Records contained in a dataset:
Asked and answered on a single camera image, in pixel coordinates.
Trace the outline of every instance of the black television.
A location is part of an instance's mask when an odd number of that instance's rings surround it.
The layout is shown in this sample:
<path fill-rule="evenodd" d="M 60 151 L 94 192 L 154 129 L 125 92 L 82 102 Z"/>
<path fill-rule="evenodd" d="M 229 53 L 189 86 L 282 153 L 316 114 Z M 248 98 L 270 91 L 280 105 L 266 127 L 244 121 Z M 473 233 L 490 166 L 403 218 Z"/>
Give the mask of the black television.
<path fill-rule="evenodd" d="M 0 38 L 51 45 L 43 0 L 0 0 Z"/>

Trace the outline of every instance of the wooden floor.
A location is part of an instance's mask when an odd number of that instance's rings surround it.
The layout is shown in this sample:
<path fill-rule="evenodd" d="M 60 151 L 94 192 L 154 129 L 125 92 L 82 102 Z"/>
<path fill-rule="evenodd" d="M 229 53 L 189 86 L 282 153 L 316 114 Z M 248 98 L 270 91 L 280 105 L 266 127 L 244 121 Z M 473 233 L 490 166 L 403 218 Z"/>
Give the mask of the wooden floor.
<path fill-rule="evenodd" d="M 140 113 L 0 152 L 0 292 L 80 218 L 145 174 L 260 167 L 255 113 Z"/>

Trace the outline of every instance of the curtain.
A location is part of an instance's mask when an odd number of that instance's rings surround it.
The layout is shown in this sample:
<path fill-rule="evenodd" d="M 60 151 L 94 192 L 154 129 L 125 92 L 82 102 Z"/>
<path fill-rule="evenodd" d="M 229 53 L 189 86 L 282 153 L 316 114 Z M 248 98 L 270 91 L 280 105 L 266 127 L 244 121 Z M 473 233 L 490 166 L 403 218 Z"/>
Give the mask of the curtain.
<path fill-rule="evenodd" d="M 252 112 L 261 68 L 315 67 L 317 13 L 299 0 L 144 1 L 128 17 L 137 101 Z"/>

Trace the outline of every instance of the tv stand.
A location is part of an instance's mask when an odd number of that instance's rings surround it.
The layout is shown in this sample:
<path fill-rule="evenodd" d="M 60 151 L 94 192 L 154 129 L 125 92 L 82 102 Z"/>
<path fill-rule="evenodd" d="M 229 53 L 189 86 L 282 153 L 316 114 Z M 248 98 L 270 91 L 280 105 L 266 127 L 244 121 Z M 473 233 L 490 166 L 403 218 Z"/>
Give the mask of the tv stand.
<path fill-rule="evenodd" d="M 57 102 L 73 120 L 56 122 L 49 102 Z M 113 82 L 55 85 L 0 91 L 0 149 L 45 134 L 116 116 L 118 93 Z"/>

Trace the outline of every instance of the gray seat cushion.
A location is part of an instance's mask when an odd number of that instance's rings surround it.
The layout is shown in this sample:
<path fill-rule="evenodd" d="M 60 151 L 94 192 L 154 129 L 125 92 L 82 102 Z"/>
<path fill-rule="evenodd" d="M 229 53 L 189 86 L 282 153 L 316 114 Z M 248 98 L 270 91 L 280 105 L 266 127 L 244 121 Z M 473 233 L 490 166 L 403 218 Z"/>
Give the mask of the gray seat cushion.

Required work: Looking at the entries above, count each line in which the word "Trace" occurs, then give the total and nothing further.

Solved problem: 5